Snape and Javert and Eponine! (was Authority and rule-breaking)
Amanda Lewanski
editor at texas.net
Wed Apr 11 02:30:46 UTC 2001
No: HPFGUIDX 16341
catherine at cator-manor.demon.co.uk wrote:
> It's a few years since I've read the book/seen the musical, but
> doesn't Inspector Javert commit suicide, partly because he realises
> that his behaviour and regard for crime and punishment has lead to
> obsession and miscarriage of justice (or at least not proportionate
> justice), and that ultimately his behaviour has been inhumane?
>
> I always saw his character as very black/white, which is how I've
> considered Snape - and I think it's the realisation that things cannot
> be assessed in that way which will force Snape to take stock. This way
> of living could also be construed as a form of cowardice - it is very
> easy not to have to think about things and live within the confines of
> an ordered society with a defined set of rules - it takes
> more guts to know when these are not apppropriate and to try and act
> accordingly.
I've been pondering, as I threatened. Javert "broke," I think, because
he spent his whole life in that black/white rules mode. He rejected his
birth and upbringing violently, by adhering with fanatic loyalty to the
law. It was the realization of the validity of mercy, a sudden awareness
that justice alone is not enough, that shattered him. It was his whole
world, his whole being, and to understand that your modus operandi is
not only fallible, but also not the only correct way, was too much. Yes,
it can be perceived as a kind of cowardice; for Javert, it was armor,
and it failed him.
Okay. Snape. I think he has not always been so rules-oriented. I think
he's in some sort of "pause" mode. His reliance on the importance of
rules seems to me not on the same scale as Javert's. Snape is sitting
back enforcing rules and taking points like a tired man sitting in an
easy chair. It's not his armor, so much as what he happens to be doing
right now. He just doesn't feel as inflexible as Javert.

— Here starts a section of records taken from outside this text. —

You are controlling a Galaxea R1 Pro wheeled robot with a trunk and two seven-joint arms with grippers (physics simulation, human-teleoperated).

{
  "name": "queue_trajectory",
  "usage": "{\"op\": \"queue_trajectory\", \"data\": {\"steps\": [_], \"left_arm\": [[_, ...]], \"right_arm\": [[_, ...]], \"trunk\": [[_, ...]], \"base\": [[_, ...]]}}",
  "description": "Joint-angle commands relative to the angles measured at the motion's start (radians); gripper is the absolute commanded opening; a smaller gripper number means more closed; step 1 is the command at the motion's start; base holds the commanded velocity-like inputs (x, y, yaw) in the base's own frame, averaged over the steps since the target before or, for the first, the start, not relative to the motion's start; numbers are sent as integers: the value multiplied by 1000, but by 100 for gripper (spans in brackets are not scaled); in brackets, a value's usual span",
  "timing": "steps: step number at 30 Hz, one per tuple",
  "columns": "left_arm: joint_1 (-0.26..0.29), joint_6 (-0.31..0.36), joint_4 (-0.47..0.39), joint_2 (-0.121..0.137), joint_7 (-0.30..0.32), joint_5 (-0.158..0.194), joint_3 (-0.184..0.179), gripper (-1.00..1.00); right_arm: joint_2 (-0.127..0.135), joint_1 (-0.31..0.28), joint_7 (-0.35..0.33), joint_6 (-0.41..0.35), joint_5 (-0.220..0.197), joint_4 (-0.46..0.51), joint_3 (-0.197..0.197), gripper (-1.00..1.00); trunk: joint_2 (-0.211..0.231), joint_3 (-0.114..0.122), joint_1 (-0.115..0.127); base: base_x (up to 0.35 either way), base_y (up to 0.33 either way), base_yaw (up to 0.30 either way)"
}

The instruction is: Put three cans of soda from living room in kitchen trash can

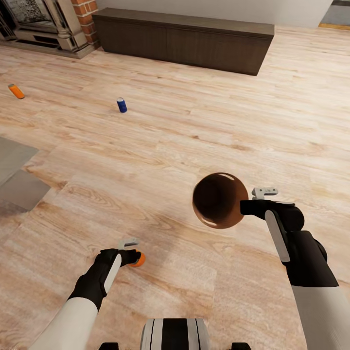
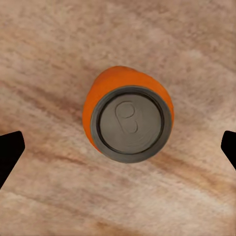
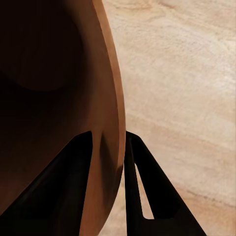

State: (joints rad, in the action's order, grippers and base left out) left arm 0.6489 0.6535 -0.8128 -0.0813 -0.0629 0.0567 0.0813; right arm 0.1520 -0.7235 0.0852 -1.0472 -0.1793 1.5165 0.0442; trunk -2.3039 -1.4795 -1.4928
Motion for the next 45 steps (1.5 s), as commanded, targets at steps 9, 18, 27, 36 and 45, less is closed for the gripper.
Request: {"op": "queue_trajectory", "data": {"steps": [9,18,27,36,45], "left_arm": [[0,0,1,0,0,0,0,100],[0,-1,3,0,-1,0,0,100],[0,-15,5,-2,-19,0,-1,100],[0,-17,6,-4,-21,-1,-2,100],[0,-18,2,-4,-20,1,0,100]], "right_arm": [[0,-1,-2,0,-12,1,0,-100],[4,-41,-2,0,-10,23,-4,-100],[6,-82,-2,0,-8,34,-4,-100],[6,-85,-2,0,-8,34,-3,-100],[5,-85,-2,0,-9,34,-1,-100]], "trunk": [[0,-14,0],[0,-28,0],[0,-43,0],[0,-57,0],[0,-71,0]], "base": [[3,0,0],[0,0,0],[0,0,0],[35,-25,0],[75,-57,0]]}}
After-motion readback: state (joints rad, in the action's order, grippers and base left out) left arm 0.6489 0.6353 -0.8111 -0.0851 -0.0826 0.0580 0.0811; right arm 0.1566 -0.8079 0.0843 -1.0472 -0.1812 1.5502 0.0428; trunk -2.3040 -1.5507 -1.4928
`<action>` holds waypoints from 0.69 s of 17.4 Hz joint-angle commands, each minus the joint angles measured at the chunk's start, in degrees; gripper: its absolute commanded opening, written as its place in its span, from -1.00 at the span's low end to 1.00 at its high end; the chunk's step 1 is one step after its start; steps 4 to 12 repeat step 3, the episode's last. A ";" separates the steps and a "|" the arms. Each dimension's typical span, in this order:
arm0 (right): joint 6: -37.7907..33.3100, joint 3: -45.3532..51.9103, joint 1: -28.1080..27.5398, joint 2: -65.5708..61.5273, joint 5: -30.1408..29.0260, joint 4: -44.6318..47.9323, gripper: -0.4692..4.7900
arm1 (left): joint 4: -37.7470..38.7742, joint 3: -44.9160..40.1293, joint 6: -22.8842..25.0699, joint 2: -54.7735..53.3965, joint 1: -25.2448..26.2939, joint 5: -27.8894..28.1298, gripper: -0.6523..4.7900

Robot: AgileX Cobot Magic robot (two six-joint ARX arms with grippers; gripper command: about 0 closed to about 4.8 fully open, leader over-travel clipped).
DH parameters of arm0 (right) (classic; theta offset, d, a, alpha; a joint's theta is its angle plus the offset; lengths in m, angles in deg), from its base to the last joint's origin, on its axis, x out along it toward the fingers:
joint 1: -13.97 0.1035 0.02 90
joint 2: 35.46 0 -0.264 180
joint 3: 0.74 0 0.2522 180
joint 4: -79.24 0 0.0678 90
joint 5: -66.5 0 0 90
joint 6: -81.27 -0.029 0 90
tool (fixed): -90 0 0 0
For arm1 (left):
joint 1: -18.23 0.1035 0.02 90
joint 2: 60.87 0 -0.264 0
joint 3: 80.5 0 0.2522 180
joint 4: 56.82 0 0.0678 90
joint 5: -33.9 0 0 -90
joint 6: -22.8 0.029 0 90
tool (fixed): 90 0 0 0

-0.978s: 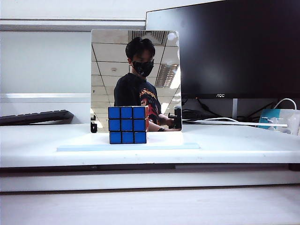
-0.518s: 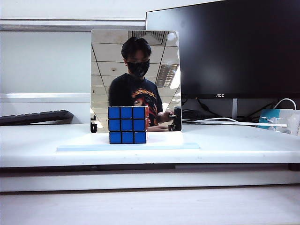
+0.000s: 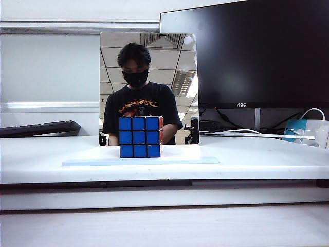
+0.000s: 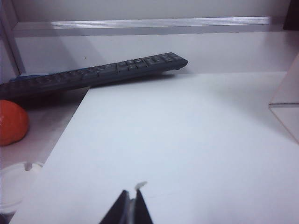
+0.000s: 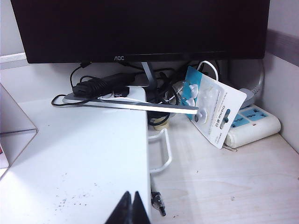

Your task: Move the the Rubik's Cube near the mirror.

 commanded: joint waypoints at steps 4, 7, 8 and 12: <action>-0.02 0.24 0.02 0.00 -0.07 1.01 -0.84 | -0.72 0.07 0.24 -0.02 0.07 -0.09 -0.68; -0.02 0.24 0.02 0.00 -0.07 1.01 -0.84 | -0.72 0.07 0.24 -0.02 0.07 -0.09 -0.68; -0.02 0.24 0.02 0.00 -0.07 1.01 -0.84 | -0.72 0.07 0.24 -0.02 0.07 -0.09 -0.68; -0.02 0.24 0.02 0.00 -0.07 1.01 -0.84 | -0.72 0.07 0.24 -0.02 0.07 -0.09 -0.68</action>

Rules and such seem important to Snape, but on a more intellectual, less
"gut" level than they do to Javert. For Javert, they are the fabric of
the universe. For Snape, they are a non-emotional means to view and
interact with the world. I think in his past he was not the contained,
controlled man we see now; it is always an invoking of the past, of old
associations or old relationships, that provoke the emotion in him,
including the insane emotional scene in PoA.
I was surprised that I came up with the thought that Snape has
resonances with Eponine's character. But I think he does. I think there
was a lost love interest, whoever she was and whatever happened to her.

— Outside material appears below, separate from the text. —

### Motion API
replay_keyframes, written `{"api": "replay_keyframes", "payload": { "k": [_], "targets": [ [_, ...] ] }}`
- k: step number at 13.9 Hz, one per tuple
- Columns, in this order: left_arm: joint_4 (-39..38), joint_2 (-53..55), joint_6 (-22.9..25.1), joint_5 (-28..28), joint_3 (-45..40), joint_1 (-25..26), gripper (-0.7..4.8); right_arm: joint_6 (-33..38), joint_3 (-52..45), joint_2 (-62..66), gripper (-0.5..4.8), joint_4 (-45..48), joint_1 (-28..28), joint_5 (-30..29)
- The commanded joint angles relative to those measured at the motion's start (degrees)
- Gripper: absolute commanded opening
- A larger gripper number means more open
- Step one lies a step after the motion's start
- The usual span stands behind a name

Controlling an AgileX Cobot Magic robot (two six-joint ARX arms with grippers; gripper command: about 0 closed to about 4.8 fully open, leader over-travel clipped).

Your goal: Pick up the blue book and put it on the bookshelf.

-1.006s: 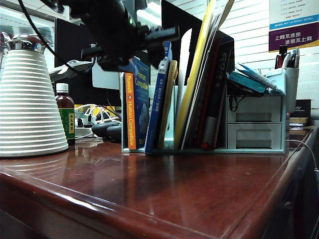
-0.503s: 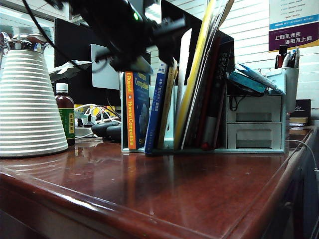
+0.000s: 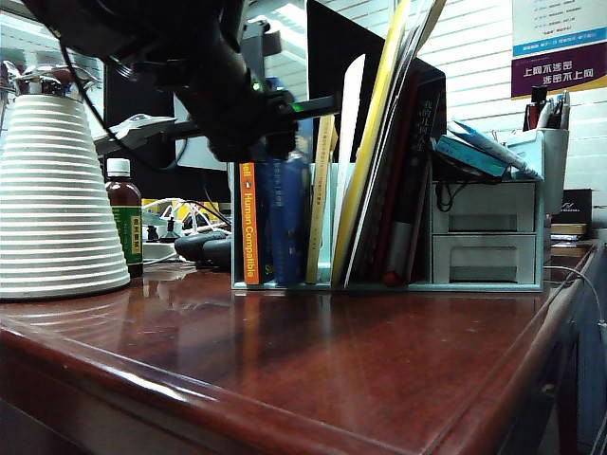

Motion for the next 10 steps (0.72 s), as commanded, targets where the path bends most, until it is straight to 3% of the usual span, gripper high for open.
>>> {"api": "replay_keyframes", "payload": {
  "k": [1,5,7,8,10],
  "targets": [
    [3.52,1.90,-0.02,-0.22,2.60,0.85,-0.06,0.81,0.26,-0.63,-0.01,0.68,0.02,-0.48],
    [3.96,7.91,0.00,-0.31,8.55,2.38,-0.05,1.03,0.26,-1.03,-0.01,0.20,0.02,-0.68],
    [3.76,7.91,0.07,3.80,8.92,3.08,1.44,0.98,0.26,-1.03,-0.01,-0.02,0.02,-0.63],
    [-2.62,3.26,1.14,3.91,8.92,2.38,2.86,0.96,0.26,-1.05,-0.01,0.02,0.00,0.02],
    [-11.87,-3.50,1.66,3.67,8.92,2.23,2.86,0.96,0.26,-1.33,-0.01,0.02,0.00,1.07]
  ]
}}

I think it likely that his position as a Death Eater and his inability
to reveal that he was a spy (for both of their protections), lost him
that love. And he had to see her go to someone else. And let her go--for
the good of the ultimate goal, for the worth of his word to Dumbledore,
for her safety, for her happiness, for whatever reason. And clamped
firmly down on the emotional side, the side that is most open to "gray,"
and sat back in that easy-chair Rules mode. I don't think he'd stirred
from the mode much in the intervening years, until here came Harry, and
started old emotions percolating.
His is the personality who would have hated anyone else that the object
of his affection chose (whether it be James' taking Lily, or any other
man taking another woman he loved). And if his role as spy, which might
have cost him that love, also required him to act to protect the hated
person, and he did it anyway out of love for the lady, why, there you
have a very sulky, nasty, mean Eponine. Who did not die, but who might
as well have, for all the emotion he lets show anymore.
I hope that made some kind of sense; I'm trying to take intangibles and
put them into words. But I sense some sort of sacrifice in Snape's past,
some sort of deliberate choice to be what and where he is, which cost
him something he wanted. I don't think Javert ever opened himself to any
sort of emotional pain; he'd cut off his emotions before he really
learned to use them. I think Snape had had more and made a choice to
lose it, for whatever reason, and has accepted emotional pain. Thus the
resonance to Eponine.
I don't, for the record, think the main irritant to Snape was ever a
lack of public recognition. Snape has never indicated that he assigns
the slightest importance to what anyone else thinks, saving probably
Dumbledore and McGonagall (and perhaps a few other teachers). The people
he values know his choices and worth; I doubt he gives a tinker's damn
for the opinions of people he doesn't value. His ambition, I think,
follows such private avenues, and does not actively seek public acclaim
(although he, like most of us, probably wouldn't mind...).